U.S. college basketball coaches have historically been higher paid than their NBA counterparts. Firstly, college basketball revenues have only been split (or at least historically have been) amongst the colleges and the coaches. Secondly, the job of managing college basketball is so much tougher as you have negative survivorship bias working against you.
Survivorship Bias
Survivorship bias is defined as the logical error of concentrating on entities that passed a selection process while overlooking those that did not. A great example occurred in World War II, where the statistician Abraham Wald mapped the bullet damage of returning aircraft (see diagram below). His simple approach was to reinforce the areas where the damage had not occurred (those areas without the red dots) as hits in those places probably downed aircraft while the red areas showed places the aircraft could survive hits. The idea was simple, study the survivors.

Source: Wikipedia
Negative Survivorship Bias
At best as a college coach, you can hope to keep your team together for four years. If you do a great job building a great team and coaching them to success, you end up losing your best talent. As the team and players are successful, scouts and agents will take notice, convincing your players to join the draft, showing their intentions to turn pro.
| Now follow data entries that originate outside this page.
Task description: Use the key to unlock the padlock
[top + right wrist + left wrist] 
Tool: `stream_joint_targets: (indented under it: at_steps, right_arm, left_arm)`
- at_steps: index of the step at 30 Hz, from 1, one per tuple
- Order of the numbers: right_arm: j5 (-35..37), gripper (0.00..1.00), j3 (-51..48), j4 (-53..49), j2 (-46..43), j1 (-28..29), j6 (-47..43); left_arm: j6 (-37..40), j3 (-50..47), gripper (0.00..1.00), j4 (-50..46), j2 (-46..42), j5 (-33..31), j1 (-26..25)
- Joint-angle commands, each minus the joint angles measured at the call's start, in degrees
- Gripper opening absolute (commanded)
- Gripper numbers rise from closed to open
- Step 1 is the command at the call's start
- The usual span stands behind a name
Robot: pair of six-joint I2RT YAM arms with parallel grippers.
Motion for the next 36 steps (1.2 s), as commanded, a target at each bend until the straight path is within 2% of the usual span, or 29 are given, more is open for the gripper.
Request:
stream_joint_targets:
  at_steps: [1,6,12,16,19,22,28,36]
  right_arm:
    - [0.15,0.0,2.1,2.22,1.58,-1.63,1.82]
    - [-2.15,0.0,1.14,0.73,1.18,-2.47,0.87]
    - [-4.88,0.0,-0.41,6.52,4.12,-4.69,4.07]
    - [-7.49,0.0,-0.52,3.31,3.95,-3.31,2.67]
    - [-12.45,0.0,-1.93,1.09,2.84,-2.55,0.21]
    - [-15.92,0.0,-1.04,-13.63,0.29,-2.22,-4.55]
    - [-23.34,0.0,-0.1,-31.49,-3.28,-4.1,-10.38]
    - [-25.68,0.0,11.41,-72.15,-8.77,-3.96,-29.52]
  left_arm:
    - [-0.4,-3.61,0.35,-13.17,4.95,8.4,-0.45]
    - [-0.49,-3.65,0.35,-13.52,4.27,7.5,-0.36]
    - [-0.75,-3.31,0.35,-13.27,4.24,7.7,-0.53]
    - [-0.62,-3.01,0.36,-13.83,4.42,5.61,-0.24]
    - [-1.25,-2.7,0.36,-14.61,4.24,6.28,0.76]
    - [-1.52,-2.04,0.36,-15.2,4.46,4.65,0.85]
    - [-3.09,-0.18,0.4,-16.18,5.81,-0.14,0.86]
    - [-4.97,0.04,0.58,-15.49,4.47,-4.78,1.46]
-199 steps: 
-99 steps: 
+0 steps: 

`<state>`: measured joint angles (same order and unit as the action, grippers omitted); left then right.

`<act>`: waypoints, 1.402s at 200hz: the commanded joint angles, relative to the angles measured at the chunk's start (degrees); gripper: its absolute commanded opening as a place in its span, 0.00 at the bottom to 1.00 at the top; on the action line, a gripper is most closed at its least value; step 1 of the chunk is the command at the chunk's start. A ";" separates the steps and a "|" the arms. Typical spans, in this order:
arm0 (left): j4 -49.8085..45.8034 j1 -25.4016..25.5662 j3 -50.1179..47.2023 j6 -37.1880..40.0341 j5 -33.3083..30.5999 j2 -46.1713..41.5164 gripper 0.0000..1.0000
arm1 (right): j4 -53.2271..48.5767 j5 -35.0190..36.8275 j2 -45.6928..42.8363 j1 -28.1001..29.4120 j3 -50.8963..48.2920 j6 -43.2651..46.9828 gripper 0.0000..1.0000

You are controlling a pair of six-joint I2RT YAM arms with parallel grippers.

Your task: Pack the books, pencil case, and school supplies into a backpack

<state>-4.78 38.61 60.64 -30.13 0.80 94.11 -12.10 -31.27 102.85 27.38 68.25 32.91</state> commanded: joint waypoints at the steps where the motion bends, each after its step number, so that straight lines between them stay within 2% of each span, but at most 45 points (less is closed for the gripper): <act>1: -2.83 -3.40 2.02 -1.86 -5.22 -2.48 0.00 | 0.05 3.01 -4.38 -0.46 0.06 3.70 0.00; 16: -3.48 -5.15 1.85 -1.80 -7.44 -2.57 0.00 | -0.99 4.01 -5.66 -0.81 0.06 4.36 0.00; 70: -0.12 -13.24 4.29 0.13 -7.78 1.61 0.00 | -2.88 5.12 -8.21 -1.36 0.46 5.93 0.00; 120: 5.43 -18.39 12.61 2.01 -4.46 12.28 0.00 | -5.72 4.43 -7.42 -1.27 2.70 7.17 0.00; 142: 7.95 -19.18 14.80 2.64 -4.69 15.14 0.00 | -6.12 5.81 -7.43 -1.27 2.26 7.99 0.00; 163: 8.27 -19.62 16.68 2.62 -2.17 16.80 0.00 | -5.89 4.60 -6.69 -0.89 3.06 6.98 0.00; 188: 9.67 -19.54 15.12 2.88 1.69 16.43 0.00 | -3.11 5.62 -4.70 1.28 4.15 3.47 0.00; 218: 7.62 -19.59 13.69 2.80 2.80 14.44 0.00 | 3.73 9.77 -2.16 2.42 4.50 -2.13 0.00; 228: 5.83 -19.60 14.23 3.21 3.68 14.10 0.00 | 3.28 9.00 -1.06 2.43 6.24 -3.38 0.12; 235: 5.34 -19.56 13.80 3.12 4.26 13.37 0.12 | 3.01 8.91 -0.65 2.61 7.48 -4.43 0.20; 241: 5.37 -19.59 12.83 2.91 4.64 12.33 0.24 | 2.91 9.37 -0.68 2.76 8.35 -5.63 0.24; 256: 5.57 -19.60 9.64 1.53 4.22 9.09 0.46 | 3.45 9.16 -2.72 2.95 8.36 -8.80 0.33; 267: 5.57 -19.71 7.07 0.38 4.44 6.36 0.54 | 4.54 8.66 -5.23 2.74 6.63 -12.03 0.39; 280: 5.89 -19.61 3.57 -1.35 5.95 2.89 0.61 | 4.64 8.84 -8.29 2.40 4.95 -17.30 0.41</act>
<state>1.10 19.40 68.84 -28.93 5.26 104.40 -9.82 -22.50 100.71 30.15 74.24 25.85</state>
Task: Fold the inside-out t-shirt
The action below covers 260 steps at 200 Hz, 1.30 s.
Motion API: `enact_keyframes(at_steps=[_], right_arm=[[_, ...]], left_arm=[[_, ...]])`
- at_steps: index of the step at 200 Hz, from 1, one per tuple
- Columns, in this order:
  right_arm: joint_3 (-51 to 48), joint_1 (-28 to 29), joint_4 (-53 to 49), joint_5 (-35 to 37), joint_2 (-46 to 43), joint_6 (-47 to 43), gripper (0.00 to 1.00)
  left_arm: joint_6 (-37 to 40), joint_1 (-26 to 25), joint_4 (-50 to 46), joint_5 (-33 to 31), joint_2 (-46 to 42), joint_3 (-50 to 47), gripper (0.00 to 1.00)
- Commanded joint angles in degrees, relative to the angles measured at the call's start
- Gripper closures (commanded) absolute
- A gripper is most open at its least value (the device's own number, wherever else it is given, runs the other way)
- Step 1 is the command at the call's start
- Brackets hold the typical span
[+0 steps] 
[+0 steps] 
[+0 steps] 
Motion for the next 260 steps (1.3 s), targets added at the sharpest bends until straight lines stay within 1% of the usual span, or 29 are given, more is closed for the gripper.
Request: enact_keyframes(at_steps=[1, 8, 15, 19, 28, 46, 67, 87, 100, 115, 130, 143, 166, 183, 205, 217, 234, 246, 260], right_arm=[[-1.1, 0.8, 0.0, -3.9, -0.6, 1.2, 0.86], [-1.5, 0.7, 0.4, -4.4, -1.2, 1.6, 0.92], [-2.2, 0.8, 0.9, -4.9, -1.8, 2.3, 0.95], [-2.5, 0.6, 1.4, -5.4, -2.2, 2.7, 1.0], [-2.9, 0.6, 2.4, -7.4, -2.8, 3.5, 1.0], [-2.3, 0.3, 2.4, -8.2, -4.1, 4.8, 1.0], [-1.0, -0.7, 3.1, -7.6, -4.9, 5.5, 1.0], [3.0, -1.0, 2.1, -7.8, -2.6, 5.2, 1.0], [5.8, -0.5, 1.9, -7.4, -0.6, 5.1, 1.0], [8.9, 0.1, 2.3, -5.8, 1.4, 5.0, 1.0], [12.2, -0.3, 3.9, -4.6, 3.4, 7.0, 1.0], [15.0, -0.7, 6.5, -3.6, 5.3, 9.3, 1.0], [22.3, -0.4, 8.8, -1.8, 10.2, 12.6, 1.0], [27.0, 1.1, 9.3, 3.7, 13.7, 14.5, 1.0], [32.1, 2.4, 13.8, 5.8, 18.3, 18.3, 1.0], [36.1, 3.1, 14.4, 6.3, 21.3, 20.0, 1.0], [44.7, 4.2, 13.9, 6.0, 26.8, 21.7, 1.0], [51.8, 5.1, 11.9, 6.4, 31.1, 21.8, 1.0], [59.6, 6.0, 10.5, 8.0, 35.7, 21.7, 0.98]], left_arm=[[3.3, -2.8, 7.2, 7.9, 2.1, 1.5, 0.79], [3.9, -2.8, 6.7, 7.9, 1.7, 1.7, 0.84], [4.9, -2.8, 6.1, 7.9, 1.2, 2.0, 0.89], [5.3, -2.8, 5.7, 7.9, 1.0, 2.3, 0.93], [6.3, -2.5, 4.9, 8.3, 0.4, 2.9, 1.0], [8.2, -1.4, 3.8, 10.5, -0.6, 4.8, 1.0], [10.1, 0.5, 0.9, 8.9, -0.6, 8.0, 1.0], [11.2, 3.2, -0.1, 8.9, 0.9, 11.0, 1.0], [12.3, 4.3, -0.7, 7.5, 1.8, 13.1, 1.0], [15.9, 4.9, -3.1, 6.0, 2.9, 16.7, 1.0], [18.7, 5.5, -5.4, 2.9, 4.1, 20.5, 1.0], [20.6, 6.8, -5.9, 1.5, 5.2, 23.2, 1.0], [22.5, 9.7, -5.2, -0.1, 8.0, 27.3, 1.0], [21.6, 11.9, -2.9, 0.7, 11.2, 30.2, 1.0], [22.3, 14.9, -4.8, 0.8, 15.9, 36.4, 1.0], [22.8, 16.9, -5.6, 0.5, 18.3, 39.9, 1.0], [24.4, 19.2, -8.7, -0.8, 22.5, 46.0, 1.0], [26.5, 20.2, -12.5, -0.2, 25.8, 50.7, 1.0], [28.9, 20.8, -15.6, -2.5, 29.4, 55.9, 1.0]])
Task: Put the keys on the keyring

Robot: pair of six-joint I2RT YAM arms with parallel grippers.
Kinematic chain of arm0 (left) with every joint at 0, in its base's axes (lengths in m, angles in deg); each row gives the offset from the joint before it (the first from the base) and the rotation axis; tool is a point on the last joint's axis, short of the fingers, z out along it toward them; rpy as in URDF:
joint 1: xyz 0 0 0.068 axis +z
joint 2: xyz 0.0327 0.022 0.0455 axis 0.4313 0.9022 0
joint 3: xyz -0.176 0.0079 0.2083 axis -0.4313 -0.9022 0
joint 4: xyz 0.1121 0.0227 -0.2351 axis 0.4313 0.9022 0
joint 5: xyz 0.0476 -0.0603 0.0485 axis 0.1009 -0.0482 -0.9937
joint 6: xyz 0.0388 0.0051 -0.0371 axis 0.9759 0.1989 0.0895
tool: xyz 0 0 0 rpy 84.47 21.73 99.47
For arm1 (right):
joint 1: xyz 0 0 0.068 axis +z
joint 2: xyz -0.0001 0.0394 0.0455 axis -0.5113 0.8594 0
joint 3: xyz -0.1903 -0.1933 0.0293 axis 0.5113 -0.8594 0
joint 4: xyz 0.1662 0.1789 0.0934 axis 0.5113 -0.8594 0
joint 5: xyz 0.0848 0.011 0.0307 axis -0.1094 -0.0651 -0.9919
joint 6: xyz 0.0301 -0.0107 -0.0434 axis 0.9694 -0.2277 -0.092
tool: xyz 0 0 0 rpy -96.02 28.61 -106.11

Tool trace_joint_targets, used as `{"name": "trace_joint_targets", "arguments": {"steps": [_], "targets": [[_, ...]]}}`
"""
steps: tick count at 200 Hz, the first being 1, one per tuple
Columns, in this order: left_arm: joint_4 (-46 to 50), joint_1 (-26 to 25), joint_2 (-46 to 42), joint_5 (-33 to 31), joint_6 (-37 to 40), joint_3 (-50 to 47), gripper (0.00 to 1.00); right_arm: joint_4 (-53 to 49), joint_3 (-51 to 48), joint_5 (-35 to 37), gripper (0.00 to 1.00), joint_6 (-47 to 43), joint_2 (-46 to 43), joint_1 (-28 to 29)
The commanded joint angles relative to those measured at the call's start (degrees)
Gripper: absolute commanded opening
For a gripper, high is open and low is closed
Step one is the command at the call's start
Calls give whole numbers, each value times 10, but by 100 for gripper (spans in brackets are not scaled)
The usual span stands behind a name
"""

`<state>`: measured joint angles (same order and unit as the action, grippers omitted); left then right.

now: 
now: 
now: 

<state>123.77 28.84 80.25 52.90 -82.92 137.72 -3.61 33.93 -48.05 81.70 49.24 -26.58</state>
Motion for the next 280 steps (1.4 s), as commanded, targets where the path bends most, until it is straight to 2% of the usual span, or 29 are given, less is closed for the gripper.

Winning today almost hurts your chances of winning tomorrow. It’s the opposite of momentum investing, where you keep winning trades on and cut your losers. For this very reason it is very hard to win back-to-back titles or build dynasties in college sports. That leaves the coaches as a key difference and their ability to constantly rebuild teams extremely valuable. That’s why the very best college basketball coaches are paid the most. There are very few Coach K’s (5 men’s NCAA tournament championships within 24 years at Duke) or Geno Auriemma (an amazing 11 NCAA tournament championships with the UConn women’s team) that can rebuild winning teams. I certainly appreciate what many of these legendary coaches have achieved.
Geno Auriemma: More Rings Than Fingers

Within investing, survivorship bias is very prominent. It occurs in many different forms and a few of those are outlined below:
Indices
Most equity indices are built around rules on market capitalization and liquidity. When stocks hit certain thresholds on both, they can be included or excluded from index participation. The stocks that are added to an index such as the S&P 500 tend to see immediate buying from index managed funds, while those dropping out of the index are sold. Therefore, the large cap indices themselves are standing testament to the winners.
Peer Analysis
For investment managers, comparisons across peers are very important, especially for the quantitative analysis from potential clients. One problem they face when comparing their track records versus their peers is that due to survivorship bias, the weaker competition is likely to close their funds while the stronger returns remain in the sample. The longer your track record, the more likely you are only facing the best from the industry.
Market Cap
Many equity investment firms specialize in a certain region of market capitalization (venture capital, small-cap as examples). Small-cap managers live with negative survivorship bias all the time. As small-cap companies are successful, their stock prices can well rise, increasing their market capitalization, forcing them out of the investable universe for the manager.
Our job is to sift through these biases and make sure these do not overly influence our decision making. Unlike my March Madness bracket choices, which was much more of a random walk like approach!